2) QUANTITIES AND PRICES: The specific quantity ordered must not be changed without Buyer’s permission in writing. Any excess delivered may be returned at Buyer’s option and at Seller’s risk and expense. Buyer’s count shall be accepted as conclusive on all shipments not accompanied by a packing slip. All Orders must not be filled at higher prices than appears on the face hereof unless approved by Buyer in writing prior to shipment. Seller agrees and guarantees that the price charged for the goods covered by all Orders are not in excess of the prices charged to any other customer for the same type of items in similar quantities. Unless otherwise agreed to in writing, prices include charges for boxing, crating, packing, storage, and handling.

3) DELIVERY: Time is of the essence. Should Seller fail to meet delivery requirements including those set forth in the shipping instructions appearing on the face hereof, Seller shall be liable for any additional damages and costs occasioned by the use of any transportation methods other than those specified. Buyer reserves the right to reject or return at Seller’s risk and expense all articles or materials shipped in advance of the specified delivery date, or to accept and make payment for advance deliveries as though the material was received on the specified delivery dates.

4) PACKING: All correspondence must include the purchase order number and vendor identification number.
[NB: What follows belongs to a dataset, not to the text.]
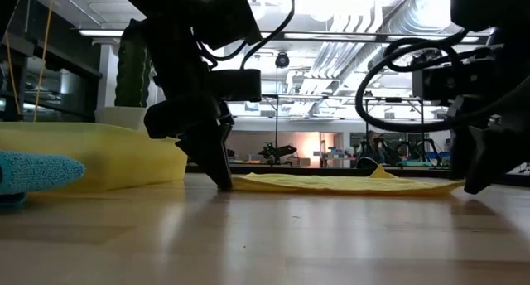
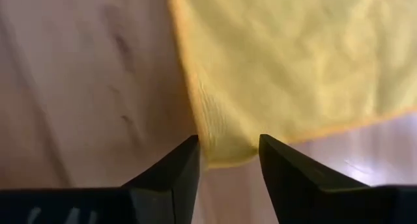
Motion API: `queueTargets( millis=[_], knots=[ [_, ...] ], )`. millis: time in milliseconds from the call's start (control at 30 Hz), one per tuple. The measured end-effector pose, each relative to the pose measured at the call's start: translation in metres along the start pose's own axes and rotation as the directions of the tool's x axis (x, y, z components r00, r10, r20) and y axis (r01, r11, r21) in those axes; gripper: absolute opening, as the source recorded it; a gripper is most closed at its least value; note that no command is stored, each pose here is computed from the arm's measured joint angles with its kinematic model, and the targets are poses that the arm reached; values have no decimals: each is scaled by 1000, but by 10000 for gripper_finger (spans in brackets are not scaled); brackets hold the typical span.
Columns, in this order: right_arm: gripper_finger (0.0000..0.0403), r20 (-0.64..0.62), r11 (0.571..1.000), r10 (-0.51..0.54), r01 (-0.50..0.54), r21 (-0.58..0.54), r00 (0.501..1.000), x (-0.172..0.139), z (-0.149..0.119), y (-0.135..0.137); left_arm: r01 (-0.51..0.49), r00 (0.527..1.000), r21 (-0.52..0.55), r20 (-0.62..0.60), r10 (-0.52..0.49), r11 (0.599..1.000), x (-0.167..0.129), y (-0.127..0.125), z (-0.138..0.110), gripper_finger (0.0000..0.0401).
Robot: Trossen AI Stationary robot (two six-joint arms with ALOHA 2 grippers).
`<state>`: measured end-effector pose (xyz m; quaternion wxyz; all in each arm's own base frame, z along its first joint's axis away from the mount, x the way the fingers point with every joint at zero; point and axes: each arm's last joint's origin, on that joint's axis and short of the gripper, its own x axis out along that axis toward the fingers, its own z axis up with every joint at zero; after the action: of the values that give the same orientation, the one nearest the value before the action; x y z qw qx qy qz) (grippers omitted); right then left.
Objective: Fold microfiber towels
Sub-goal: Fold the yellow microfiber towel
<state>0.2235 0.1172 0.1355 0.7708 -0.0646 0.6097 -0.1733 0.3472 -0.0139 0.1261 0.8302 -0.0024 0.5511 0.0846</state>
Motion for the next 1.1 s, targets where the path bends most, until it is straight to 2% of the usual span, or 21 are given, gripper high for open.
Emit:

Packing slips indicating contents, part number or description, purchase order number and vendor number are to be enclosed with each shipment. Any transportation charges paid by Seller with respect to which Seller is entitled to reimbursement shall be added to Seller’s invoice as a separate item and the receipted freight bill shall be attached thereto. All returnable containers shall be invoiced by Seller and full credit rendered to Buyer upon return, at Seller’s expense, in good condition and within a reasonable time. Seller covenants and warrants that the packaging of the goods ordered herein shall be adequate for the transit of the goods undamaged so long as the integrity of the container is maintained.
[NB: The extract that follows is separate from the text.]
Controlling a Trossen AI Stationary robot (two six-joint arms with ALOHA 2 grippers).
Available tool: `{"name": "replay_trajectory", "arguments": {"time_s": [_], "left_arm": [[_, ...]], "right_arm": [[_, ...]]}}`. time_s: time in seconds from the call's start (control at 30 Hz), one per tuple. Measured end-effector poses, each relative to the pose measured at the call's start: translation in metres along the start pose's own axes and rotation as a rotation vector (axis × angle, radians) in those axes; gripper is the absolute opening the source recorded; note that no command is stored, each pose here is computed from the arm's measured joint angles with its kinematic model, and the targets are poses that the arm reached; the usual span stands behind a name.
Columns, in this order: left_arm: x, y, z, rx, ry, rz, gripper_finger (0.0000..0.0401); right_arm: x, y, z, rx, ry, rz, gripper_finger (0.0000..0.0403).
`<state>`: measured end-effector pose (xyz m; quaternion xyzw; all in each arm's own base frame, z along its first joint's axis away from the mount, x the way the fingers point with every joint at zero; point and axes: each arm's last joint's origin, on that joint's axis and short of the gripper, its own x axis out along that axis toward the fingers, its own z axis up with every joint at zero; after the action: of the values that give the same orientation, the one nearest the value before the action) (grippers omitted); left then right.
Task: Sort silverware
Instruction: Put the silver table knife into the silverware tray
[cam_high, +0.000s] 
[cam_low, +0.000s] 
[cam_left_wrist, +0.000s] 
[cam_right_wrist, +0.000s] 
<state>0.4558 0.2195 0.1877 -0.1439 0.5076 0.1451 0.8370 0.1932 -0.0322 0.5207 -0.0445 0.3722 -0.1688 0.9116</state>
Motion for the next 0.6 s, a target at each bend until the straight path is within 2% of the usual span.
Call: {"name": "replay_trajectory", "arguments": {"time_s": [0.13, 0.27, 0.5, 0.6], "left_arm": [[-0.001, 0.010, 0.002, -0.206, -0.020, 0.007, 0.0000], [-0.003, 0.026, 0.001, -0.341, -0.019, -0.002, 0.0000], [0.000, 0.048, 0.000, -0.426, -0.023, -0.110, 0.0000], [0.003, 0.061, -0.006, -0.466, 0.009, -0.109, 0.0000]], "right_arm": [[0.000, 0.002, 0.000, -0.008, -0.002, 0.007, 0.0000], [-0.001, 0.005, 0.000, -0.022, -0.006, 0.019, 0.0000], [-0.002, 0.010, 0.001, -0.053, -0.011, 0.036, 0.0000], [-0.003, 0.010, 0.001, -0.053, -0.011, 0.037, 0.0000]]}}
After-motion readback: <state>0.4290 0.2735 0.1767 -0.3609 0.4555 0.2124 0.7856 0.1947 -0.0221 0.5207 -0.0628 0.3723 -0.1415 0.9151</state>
5) CHANGES: All Orders, when accepted, shall supersede all prior understandings, transactions, and communications whether oral or written, pertaining to the subject matter hereof. The terms and conditions appearing on both sides of this form, together with any written instructions issued hereunder, constitute the complete and final agreement between Buyer and Seller and no agreement or other understanding in any way purporting to modify the terms and conditions hereof shall be binding upon Buyer unless made in writing, dated subsequently and signed by Buyer’s authorized representative. Buyer reserves the right, by written change order, to make changes to all Orders and there shall be an adjustment in the purchase price and/or the delivery schedule as is equitable and mutually agreeable to Buyer and Seller. Seller shall submit to Buyer proposed adjustments, within fifteen (15) calendar days of each change order or Buyer’s determination of adjustments, if any, shall be final and binding on Seller.

6) SUB-CONTRACT: The goods, supplies and/or services covered by all Purchase Orders are ordered for use by the Buyer in performing the following Contract to which the Buyer is a party: A copy of the specifications and conditions of Buyer’s contract with its customer, which apply to this Sub-Contract, will be furnished to Seller upon request or are attached hereto. All goods, supplies and/or services furnished hereunder must comply with all applicable requirements and specifications of such Contract.

7) INVOICES & PAYMENT: Seller shall prepare at time of shipment (or delivery at F.O.B. Origin) full and complete invoices for the Work performed and shall deliver one (1) legible copy of invoices by mail or email as directed in the PO. Seller shall verify email address accuracy to avoid payment delays. Seller shall be paid the prices stipulated herein for supplies delivered and accepted, less applicable deductions, if any. Buyer has no obligation to pay for items not included in the PO. Payment due date, including prompt payment discounts if applicable, shall be based on the date Work is received or completed, or the date a proper invoice is received for Work accepted by Buyer, whichever is later. For purposes of earning the discount, payment is deemed made on the date of mailing Buyer’s check or completion of wire transferred funds. Buyer may, at its option, make payment to the Seller prior to the delivery and/or acceptance of Work. Buyer may withhold payment to such extent as may be necessary to secure Buyer from loss based on a reasonable belief that (i) the goods, supplies and/or services will not meet the contractual requirements; (ii) liens or encumbrances will be filed; or (iii) there was a breach by Seller of any contractual provision. Notwithstanding the above, if this Contract is a Sub-Contract, or if seller is aware that Buyer is acquiring the goods, supplies and/or services to be passed on or delivered to one of the Buyer’s customers, then Buyer shall have no obligation to Form PUR-745; Rev 4; 11/2/2017 pay Seller until the Buyer and Buyer’s customer are satisfied with the goods, supplies and/or services provided by Seller and until said customer shall have paid Buyer for such goods, supplies and/or services.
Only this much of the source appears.